Title 26 U.S.C. 215 1 permits a husband to deduct from his gross income amounts which he has paid to his wife during the taxable year if such amounts are includible in her gross income under 26 U.S.C. 71. 2

However, 71(c)(1) provides that installment payments, the principal sum of which is specified in terms of money or property in the agreement, shall not be treated as periodic payments.

Pointing to the lump sum provision in the settlement agreement, Sylvia contends Arthur's payments are not periodic and therefore not entitled to 71 treatment. This position ignores 71(c)(2), which provides that if the principal sum is to be paid over a period more than ten years, payments will be considered periodic under 71(a) (to the extent they do not exceed 10 percent of the principal sum in any one taxable year of the wife), notwithstanding 71(c) (1).

Nevertheless, Sylvia argues that because the agreement contains a prepayment option the principal sum could be paid within ten years, and therefore Arthur's payments are not periodic. This interpretation of 71(c)(2) is too restrictive. By its own language, it applies to payments that may be paid over more than a ten year period. Moreover, the prepayment option is only a contingency which is of no consequence unless it occurs. 3 Since Arthur's payments may be made over a period exceeding ten years they are periodic under 71(c)(2).
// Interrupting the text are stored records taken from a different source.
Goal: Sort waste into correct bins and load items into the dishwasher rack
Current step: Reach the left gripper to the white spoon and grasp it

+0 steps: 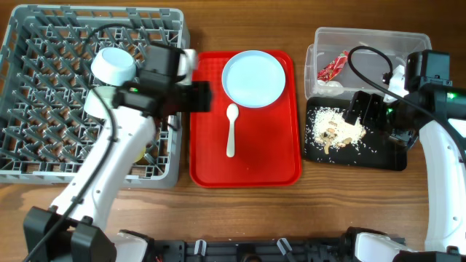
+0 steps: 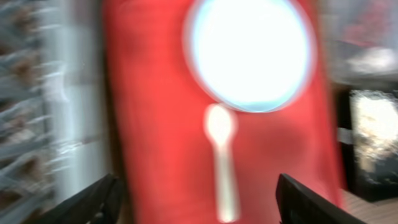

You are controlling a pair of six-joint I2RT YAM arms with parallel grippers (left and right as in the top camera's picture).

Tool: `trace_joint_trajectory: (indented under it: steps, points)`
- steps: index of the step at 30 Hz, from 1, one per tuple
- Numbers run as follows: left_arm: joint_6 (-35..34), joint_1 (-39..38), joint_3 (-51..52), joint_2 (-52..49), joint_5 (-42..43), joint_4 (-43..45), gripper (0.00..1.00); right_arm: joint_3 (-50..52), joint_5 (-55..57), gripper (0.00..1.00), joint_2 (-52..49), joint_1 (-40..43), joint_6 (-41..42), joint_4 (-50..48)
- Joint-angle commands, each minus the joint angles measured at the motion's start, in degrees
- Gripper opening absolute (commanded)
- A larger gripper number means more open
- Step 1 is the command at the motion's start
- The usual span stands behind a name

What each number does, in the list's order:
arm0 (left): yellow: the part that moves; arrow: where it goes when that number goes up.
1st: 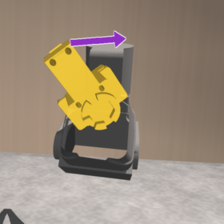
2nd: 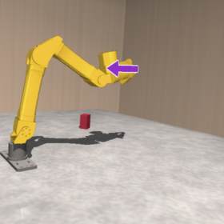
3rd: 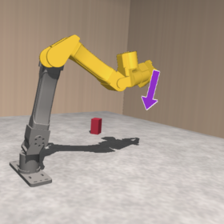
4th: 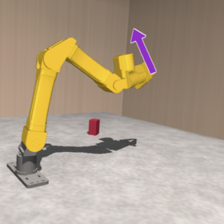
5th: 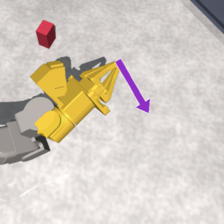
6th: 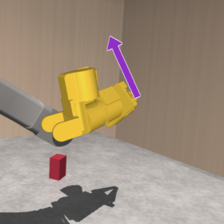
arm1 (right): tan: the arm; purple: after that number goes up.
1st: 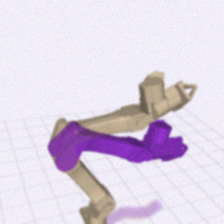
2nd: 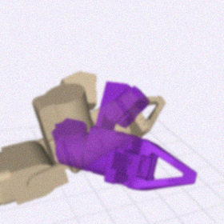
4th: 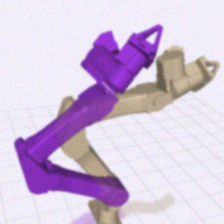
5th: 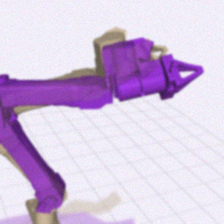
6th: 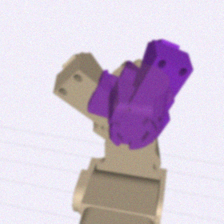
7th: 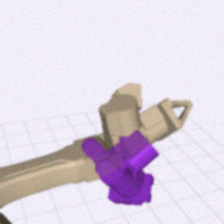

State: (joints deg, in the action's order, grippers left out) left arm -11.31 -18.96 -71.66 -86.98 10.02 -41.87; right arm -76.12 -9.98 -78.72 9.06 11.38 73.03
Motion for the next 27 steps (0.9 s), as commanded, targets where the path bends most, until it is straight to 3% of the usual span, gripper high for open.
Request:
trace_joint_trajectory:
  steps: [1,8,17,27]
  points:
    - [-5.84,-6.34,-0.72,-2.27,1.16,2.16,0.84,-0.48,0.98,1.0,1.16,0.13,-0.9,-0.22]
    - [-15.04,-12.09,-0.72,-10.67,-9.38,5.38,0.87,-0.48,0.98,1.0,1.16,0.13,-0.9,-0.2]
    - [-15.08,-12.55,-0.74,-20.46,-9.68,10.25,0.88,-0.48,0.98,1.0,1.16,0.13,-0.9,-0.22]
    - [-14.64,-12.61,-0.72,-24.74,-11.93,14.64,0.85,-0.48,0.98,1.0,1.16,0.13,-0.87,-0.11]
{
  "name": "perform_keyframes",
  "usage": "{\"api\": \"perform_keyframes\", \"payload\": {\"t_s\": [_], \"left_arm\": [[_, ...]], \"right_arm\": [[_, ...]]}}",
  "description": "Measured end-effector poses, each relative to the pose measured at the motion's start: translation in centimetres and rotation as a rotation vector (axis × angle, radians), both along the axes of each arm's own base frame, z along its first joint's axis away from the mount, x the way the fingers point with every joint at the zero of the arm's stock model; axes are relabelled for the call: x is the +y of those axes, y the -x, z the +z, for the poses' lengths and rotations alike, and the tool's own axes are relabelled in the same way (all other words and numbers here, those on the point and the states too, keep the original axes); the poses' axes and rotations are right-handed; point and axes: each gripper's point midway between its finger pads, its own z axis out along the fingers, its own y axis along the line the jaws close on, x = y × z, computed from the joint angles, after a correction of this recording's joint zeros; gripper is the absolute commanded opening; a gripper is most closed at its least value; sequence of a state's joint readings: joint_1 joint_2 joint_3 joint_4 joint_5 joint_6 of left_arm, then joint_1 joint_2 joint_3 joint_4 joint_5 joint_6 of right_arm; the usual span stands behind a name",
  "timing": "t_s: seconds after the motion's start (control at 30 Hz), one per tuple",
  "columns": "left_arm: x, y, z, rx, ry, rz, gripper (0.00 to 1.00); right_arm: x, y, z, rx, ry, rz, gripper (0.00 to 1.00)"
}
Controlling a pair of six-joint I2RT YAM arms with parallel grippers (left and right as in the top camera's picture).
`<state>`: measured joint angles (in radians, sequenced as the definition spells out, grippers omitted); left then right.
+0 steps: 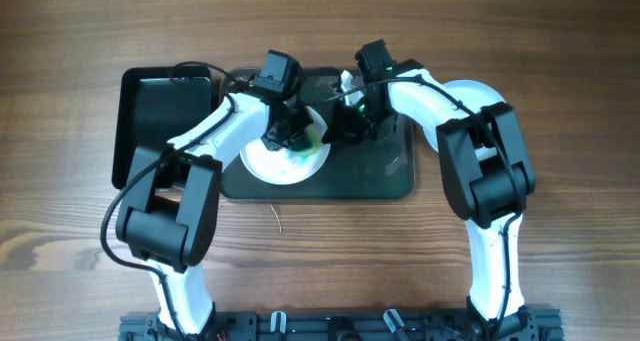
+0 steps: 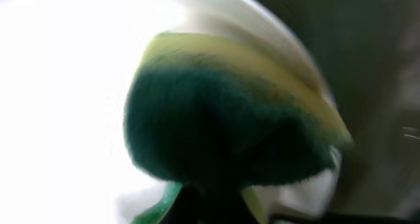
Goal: Clean dirty plates on tray and stack at the side
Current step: 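Hold the white plate with right gripper, scrub it with left sponge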
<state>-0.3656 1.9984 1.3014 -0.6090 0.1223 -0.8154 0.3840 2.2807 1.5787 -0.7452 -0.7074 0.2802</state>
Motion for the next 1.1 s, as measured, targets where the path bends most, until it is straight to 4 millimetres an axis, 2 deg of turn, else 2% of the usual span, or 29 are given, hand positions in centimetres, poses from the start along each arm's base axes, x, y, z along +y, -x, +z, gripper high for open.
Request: {"api": "perform_keyframes", "payload": {"t_s": [0.17,0.27,0.47,0.77,0.97,1.1], "left_arm": [[3.0,0.3,0.0,-0.023,-0.213,-0.043,0.04],[4.4,-0.5,0.3,-0.071,-0.320,-0.139,0.04],[5.8,-2.4,0.7,-0.168,-0.472,-0.311,0.04],[9.3,-4.2,2.1,-0.231,-0.731,-0.326,0.04],[9.7,-4.1,2.5,-0.229,-0.804,-0.335,0.04],[9.9,-3.1,2.2,-0.184,-0.819,-0.362,0.04]], "right_arm": [[0.5,0.2,0.0,-0.007,-0.003,0.014,0.04],[0.6,0.2,0.0,-0.006,-0.007,0.015,0.04],[0.7,0.3,0.0,0.001,-0.011,0.010,0.04],[0.8,0.0,0.0,-0.006,-0.015,0.007,0.04],[0.8,0.0,0.0,-0.009,-0.018,0.007,0.04],[0.8,0.0,0.0,-0.010,-0.020,0.008,0.04]]}}
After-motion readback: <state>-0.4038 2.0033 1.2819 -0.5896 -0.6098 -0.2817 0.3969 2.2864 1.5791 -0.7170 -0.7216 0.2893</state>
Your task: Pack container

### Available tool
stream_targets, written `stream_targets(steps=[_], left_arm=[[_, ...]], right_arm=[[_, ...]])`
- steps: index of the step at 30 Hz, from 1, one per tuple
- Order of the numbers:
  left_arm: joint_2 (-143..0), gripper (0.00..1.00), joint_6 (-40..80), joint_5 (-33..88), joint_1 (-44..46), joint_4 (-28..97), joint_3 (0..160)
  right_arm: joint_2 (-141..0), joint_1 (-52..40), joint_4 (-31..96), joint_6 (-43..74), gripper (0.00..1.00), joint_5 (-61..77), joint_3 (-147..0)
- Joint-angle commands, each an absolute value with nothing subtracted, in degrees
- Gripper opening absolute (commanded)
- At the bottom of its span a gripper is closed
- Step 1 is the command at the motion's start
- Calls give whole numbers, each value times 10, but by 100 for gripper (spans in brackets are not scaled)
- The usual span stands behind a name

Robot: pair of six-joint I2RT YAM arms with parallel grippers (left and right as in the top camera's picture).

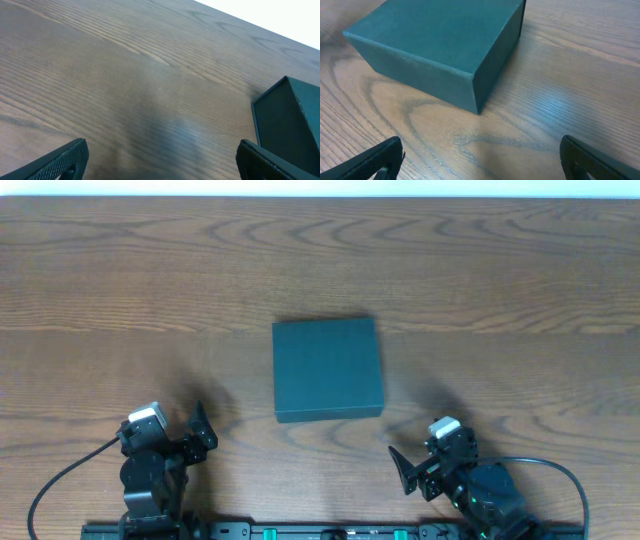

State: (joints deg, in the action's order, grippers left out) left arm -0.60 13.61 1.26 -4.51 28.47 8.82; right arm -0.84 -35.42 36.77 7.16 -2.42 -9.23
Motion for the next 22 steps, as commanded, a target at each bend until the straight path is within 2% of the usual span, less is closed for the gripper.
stream_targets(steps=[1, 22], left_arm=[[-3, 95, 142, 6, -49, 284, 79], [-3, 95, 142, 6, -49, 284, 79]], right_arm=[[-3, -348, 371, 66, 99, -36, -89], [-3, -348, 371, 66, 99, -36, -89]])
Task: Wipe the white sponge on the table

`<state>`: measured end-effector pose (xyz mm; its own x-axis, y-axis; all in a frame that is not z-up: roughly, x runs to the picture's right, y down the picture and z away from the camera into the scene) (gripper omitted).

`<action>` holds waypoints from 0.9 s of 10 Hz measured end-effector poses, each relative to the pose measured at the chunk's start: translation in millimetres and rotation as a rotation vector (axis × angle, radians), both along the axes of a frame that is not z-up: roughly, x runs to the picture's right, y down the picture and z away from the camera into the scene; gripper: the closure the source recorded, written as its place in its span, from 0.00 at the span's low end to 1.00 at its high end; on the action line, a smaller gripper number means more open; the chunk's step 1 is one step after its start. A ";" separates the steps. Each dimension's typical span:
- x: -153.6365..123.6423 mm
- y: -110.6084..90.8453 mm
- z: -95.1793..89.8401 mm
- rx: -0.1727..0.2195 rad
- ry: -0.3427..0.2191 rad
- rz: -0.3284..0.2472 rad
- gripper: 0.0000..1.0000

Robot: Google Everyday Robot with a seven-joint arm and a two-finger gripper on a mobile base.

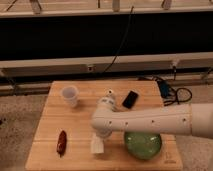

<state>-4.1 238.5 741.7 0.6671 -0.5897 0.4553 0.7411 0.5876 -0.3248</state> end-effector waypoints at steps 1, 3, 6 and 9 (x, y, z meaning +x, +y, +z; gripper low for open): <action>7.9 -5.1 0.8 0.009 0.013 0.012 1.00; 9.2 -10.3 11.0 0.016 0.023 0.015 1.00; -11.2 -8.8 33.1 0.002 0.026 0.001 1.00; -38.1 -9.6 45.9 -0.013 0.009 -0.029 1.00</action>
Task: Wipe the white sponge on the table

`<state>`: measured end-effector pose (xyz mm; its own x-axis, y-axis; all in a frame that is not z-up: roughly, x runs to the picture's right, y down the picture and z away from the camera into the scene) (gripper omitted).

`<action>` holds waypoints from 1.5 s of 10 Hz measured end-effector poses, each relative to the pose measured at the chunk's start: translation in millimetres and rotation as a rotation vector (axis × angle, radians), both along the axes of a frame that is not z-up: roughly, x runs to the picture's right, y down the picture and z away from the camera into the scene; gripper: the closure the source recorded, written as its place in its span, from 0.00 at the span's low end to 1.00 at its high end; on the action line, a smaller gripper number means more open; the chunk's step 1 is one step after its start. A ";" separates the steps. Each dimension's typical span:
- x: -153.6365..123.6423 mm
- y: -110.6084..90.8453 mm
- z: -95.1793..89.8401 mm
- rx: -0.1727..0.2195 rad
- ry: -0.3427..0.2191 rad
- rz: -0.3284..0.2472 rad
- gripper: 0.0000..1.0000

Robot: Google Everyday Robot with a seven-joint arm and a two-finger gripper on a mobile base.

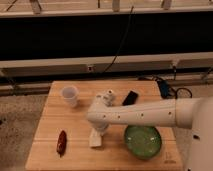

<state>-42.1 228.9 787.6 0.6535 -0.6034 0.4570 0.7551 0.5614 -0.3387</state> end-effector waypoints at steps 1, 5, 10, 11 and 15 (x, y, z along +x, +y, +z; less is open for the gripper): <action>-15.6 0.4 2.6 -0.007 -0.018 -0.026 1.00; -55.0 14.2 3.4 -0.037 -0.076 -0.115 1.00; -35.6 28.8 -19.6 -0.039 -0.074 -0.124 1.00; -22.6 29.9 -26.8 -0.032 -0.056 -0.113 1.00; 26.3 22.7 -25.0 -0.019 0.023 -0.054 1.00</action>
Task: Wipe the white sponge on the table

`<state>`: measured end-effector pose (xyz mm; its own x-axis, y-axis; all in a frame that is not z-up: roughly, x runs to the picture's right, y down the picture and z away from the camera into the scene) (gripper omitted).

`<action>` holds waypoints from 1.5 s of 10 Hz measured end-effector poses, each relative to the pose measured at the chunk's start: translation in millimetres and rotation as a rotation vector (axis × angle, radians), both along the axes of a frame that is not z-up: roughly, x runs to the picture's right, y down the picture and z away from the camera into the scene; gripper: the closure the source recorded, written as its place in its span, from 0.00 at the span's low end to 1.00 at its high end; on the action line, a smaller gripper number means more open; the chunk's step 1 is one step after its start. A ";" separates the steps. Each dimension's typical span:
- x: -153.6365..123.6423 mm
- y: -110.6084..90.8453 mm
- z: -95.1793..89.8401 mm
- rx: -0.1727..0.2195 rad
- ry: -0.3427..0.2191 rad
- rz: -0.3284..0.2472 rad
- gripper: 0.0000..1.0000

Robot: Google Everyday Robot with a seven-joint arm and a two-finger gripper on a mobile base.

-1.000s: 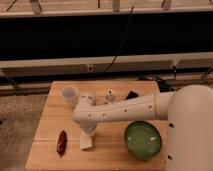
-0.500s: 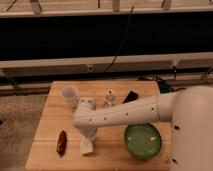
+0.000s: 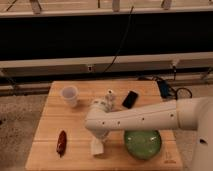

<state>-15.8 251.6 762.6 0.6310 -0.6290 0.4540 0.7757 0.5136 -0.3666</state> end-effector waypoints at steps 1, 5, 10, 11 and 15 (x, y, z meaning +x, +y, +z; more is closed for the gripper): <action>4.5 -5.4 5.4 0.003 0.007 0.009 1.00; 0.0 -30.2 31.8 -0.012 0.019 0.016 1.00; -52.3 -29.9 48.5 -0.041 -0.030 -0.042 1.00; -64.5 -28.2 48.6 -0.046 -0.049 -0.060 1.00; -105.9 -4.0 29.6 -0.074 -0.152 -0.156 1.00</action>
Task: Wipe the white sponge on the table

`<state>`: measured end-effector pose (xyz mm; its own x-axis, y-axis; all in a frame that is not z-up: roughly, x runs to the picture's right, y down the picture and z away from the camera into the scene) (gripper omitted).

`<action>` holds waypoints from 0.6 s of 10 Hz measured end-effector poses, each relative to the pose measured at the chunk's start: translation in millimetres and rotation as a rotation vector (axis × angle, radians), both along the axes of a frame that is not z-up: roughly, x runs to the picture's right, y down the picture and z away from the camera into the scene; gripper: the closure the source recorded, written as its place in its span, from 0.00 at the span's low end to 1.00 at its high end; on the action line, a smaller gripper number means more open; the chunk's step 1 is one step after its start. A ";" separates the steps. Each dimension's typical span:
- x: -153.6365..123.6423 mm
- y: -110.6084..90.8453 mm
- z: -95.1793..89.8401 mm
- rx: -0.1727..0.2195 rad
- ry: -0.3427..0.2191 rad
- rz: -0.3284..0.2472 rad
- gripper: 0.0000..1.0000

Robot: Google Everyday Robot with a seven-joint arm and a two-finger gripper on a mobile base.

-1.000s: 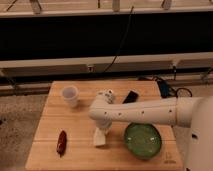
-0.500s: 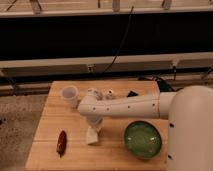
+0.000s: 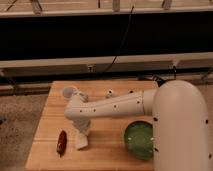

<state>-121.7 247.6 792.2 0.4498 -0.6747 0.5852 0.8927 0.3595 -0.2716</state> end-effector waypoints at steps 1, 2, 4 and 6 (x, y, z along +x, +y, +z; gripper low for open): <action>0.5 7.8 -6.1 -0.007 -0.012 -0.009 1.00; 3.9 13.0 -10.5 -0.010 -0.017 -0.009 1.00; 27.6 19.0 -15.9 -0.011 0.002 0.008 1.00; 63.4 17.3 -22.0 0.008 0.049 0.047 1.00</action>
<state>-58.3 264.9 770.2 0.5090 -0.6566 0.5566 0.8605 0.4028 -0.3118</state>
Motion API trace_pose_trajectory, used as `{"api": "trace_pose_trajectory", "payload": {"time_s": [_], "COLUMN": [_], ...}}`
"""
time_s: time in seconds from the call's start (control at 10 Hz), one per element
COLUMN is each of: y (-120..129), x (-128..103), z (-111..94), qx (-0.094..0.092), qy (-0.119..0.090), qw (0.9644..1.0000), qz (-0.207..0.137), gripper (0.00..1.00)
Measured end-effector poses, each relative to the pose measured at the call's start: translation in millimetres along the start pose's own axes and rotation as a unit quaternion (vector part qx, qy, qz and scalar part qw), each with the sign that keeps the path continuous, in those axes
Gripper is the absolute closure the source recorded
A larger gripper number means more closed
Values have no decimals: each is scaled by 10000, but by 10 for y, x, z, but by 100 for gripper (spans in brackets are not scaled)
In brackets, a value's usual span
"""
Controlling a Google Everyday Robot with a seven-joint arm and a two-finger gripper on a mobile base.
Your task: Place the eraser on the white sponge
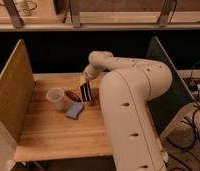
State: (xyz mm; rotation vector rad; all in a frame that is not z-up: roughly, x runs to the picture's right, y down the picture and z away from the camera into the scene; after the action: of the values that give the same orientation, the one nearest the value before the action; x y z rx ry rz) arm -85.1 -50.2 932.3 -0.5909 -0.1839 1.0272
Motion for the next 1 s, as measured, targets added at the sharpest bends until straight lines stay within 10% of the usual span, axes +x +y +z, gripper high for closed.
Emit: {"api": "trace_pose_trajectory", "payload": {"time_s": [0.5, 1.0], "y": [582, 1182], "x": [292, 358], "z": [-133, 52], "qx": [-372, -1093], "qy": [483, 894], "qw": [9978, 9878], "qz": [-259, -648], "gripper": [82, 82]}}
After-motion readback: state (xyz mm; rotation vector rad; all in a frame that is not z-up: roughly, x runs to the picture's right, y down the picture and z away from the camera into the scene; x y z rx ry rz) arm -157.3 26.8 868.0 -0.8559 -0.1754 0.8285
In addition to being periodic the payments must, to come within 71, arise out of a family or marital relationship in recognition of the general liability to support a wife or family, and must not be made as an exchange for the wife's property rights. 26 U.S.C. 71(a)(1). See also McCombs v. CIR,397 F.2d 4 (10th Cir. 1968). Determination of this question depends upon applicable state law and the facts and circumstances surrounding the agreement. United States v. Davis, 370 U.S. 65, 82 S.Ct. 1190, 8 L.Ed.2d 335 (1962); Collins v. CIR, 412 F.2d 211 (10th Cir. 1969).

This Court answered the question in Pulliam v. CIR, 329 F.2d 97 (10th Cir. 1964), cert. den'd, 379 U.S. 836, 85 S.Ct. 72, 13 L.Ed.2d 44, where we said: 'Under Colorado law the wife's rights during marriage do not vest in her an ownership of any part of the husband's property. Thus the liability of the husband for support of his wife is more in the nature...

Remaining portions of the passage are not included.